▶ _DATA FOR PROCESSING_
>>>

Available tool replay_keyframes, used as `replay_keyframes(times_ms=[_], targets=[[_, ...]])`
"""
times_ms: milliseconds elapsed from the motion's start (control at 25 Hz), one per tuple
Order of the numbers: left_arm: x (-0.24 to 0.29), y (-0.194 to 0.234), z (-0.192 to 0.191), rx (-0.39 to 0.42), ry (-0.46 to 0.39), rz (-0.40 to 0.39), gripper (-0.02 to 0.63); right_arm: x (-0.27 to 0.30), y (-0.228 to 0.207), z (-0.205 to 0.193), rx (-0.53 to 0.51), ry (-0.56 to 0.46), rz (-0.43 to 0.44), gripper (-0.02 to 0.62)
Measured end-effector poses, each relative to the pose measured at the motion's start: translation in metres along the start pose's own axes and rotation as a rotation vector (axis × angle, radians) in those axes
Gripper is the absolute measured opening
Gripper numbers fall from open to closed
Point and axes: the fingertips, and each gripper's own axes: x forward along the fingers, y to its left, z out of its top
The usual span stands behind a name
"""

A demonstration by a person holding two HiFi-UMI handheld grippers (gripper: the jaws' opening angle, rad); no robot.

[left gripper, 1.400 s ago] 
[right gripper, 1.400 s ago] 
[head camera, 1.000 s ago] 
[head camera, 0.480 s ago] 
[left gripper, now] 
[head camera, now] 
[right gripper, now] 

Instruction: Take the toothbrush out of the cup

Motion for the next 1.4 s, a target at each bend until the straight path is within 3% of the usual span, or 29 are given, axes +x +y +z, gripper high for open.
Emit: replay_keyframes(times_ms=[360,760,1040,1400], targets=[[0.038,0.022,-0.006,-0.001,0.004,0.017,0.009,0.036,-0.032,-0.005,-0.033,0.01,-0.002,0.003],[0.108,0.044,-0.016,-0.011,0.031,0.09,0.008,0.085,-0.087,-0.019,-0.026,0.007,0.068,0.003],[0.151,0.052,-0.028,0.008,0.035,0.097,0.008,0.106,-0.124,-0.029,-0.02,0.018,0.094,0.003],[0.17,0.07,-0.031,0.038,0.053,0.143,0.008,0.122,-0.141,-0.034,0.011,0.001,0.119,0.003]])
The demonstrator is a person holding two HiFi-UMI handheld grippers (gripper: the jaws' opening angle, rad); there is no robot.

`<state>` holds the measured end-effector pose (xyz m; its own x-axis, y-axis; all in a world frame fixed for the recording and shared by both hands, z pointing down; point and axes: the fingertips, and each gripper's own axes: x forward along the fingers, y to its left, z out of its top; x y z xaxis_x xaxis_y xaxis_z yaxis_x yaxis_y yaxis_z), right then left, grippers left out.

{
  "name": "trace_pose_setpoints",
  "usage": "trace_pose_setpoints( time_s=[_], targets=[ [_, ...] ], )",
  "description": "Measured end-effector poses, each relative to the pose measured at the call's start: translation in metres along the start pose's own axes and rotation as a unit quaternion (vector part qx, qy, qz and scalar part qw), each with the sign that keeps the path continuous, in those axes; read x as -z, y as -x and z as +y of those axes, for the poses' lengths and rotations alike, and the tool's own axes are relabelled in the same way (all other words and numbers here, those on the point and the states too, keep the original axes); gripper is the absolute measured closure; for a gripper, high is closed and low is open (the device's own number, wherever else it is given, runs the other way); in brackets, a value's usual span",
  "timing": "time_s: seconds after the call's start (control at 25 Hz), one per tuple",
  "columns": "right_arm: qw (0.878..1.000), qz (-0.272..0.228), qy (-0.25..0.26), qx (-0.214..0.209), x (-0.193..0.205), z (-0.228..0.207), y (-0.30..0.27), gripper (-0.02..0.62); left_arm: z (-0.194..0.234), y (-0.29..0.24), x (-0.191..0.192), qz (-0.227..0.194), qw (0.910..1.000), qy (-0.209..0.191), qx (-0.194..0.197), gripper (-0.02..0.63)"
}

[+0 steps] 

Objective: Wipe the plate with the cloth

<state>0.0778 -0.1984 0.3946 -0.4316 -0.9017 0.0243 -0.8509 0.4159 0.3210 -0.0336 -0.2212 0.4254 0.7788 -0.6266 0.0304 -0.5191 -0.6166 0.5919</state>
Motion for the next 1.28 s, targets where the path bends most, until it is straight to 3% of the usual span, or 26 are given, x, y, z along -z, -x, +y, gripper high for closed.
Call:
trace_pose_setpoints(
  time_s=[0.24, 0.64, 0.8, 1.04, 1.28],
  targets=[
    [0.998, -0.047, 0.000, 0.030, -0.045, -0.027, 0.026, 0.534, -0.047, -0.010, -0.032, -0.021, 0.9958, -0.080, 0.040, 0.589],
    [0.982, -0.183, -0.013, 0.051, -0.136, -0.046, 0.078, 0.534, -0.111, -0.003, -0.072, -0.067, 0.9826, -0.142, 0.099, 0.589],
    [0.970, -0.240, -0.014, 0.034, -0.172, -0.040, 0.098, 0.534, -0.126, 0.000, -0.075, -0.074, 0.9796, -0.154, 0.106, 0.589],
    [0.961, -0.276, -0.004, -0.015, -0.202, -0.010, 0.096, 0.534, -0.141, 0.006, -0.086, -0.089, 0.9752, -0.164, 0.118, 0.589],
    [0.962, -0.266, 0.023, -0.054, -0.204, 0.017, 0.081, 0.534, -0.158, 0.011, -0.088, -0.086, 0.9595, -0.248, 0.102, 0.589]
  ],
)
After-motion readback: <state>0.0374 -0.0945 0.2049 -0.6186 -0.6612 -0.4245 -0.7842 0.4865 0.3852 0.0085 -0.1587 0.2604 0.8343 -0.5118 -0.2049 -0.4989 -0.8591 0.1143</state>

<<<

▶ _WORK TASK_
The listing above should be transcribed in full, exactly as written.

▶ _REPLY_
Available tool replay_keyframes, used as `replay_keyframes(times_ms=[_], targets=[[_, ...]])`
"""
times_ms: milliseconds elapsed from the motion's start (control at 25 Hz), one per tuple
Order of the numbers: left_arm: x (-0.24 to 0.29), y (-0.194 to 0.234), z (-0.192 to 0.191), rx (-0.39 to 0.42), ry (-0.46 to 0.39), rz (-0.40 to 0.39), gripper (-0.02 to 0.63); right_arm: x (-0.27 to 0.30), y (-0.228 to 0.207), z (-0.205 to 0.193), rx (-0.53 to 0.51), ry (-0.56 to 0.46), rz (-0.43 to 0.44), gripper (-0.02 to 0.62)
Measured end-effector poses, each relative to the pose measured at the motion's start: translation in metres along the start pose's own axes and rotation as a rotation vector (axis × angle, radians) in those axes
Gripper is the absolute measured opening
Gripper numbers fall from open to closed
Point and axes: the fingertips, and each gripper's own axes: x forward along the fingers, y to its left, z out of its top
The usual span stands behind a name
"""

A demonstration by a person holding two HiFi-UMI handheld grippers (gripper: the jaws' opening angle, rad); no robot.

[left gripper, 1.400 s ago] 
[right gripper, 1.400 s ago] 
[head camera, 1.000 s ago] 
[head camera, 0.480 s ago] 
[left gripper, now] 
[head camera, now] 
[right gripper, now] 

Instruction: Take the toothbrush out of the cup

Motion for the next 1.4 s, a target at each bend until the straight path is within 3% of the usual span, or 29 are given, axes +x +y +z, gripper high for open.
Emit: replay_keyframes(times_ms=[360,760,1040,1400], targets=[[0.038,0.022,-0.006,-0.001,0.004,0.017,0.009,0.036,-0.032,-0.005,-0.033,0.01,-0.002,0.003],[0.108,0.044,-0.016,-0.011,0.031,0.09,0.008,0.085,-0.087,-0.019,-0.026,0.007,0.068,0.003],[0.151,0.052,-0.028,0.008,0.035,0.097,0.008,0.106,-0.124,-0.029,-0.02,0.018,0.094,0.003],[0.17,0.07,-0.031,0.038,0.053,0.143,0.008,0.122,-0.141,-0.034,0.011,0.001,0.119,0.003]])
The demonstrator is a person holding two HiFi-UMI handheld grippers (gripper: the jaws' opening angle, rad); there is no robot.

`<state>` holds the measured end-effector pose (xyz m; its own x-axis, y-axis; all in a world frame fixed for the recording and shared by both hands, z pointing down; point and axes: the fingertips, and each gripper's own axes: x forward along the fingers, y to its left, z out of its top; x y z xaxis_x xaxis_y xaxis_z yaxis_x yaxis_y yaxis_z), right then left, grippers left out.

{
  "name": "trace_pose_setpoints",
  "usage": "trace_pose_setpoints( time_s=[_], targets=[ [_, ...] ], )",
  "description": "Measured end-effector poses, each relative to the pose measured at the call's start: translation in metres along the start pose's own axes and rotation as a unit quaternion (vector part qx, qy, qz and scalar part qw), each with the sign that keeps the path continuous, in those axes; read x as -z, y as -x and z as +y of those axes, for the poses' lengths and rotations alike, and the tool's own axes are relabelled in the same way (all other words and numbers here, those on the point and the states too, keep the original axes); gripper is the absolute measured closure; for a gripper, high is closed and low is open (the device's own number, wherever else it is given, runs the other way); in brackets, a value's usual span",
  "timing": "time_s: seconds after the call's start (control at 25 Hz), one per tuple",
  "columns": "right_arm: qw (0.878..1.000), qz (-0.272..0.228), qy (-0.25..0.26), qx (-0.214..0.209), x (-0.193..0.205), z (-0.228..0.207), y (-0.30..0.27), gripper (-0.02..0.62); left_arm: z (-0.194..0.234), y (-0.29..0.24), x (-0.191..0.192), qz (-0.227..0.194), qw (0.910..1.000), qy (-0.209..0.191), qx (-0.194..0.197), gripper (-0.02..0.63)"
}

[+0 steps] 

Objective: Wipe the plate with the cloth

<state>0.0778 -0.1984 0.3946 -0.4316 -0.9017 0.0243 -0.8509 0.4159 0.3210 -0.0336 -0.2212 0.4254 0.7788 -0.6266 0.0304 -0.5191 -0.6166 0.5919</state>
Motion for the next 1.28 s, targets where the path bends most, until it is straight to 3% of the usual span, or 26 are given, x, y, z along -z, -x, +y, gripper high for closed.
Call:
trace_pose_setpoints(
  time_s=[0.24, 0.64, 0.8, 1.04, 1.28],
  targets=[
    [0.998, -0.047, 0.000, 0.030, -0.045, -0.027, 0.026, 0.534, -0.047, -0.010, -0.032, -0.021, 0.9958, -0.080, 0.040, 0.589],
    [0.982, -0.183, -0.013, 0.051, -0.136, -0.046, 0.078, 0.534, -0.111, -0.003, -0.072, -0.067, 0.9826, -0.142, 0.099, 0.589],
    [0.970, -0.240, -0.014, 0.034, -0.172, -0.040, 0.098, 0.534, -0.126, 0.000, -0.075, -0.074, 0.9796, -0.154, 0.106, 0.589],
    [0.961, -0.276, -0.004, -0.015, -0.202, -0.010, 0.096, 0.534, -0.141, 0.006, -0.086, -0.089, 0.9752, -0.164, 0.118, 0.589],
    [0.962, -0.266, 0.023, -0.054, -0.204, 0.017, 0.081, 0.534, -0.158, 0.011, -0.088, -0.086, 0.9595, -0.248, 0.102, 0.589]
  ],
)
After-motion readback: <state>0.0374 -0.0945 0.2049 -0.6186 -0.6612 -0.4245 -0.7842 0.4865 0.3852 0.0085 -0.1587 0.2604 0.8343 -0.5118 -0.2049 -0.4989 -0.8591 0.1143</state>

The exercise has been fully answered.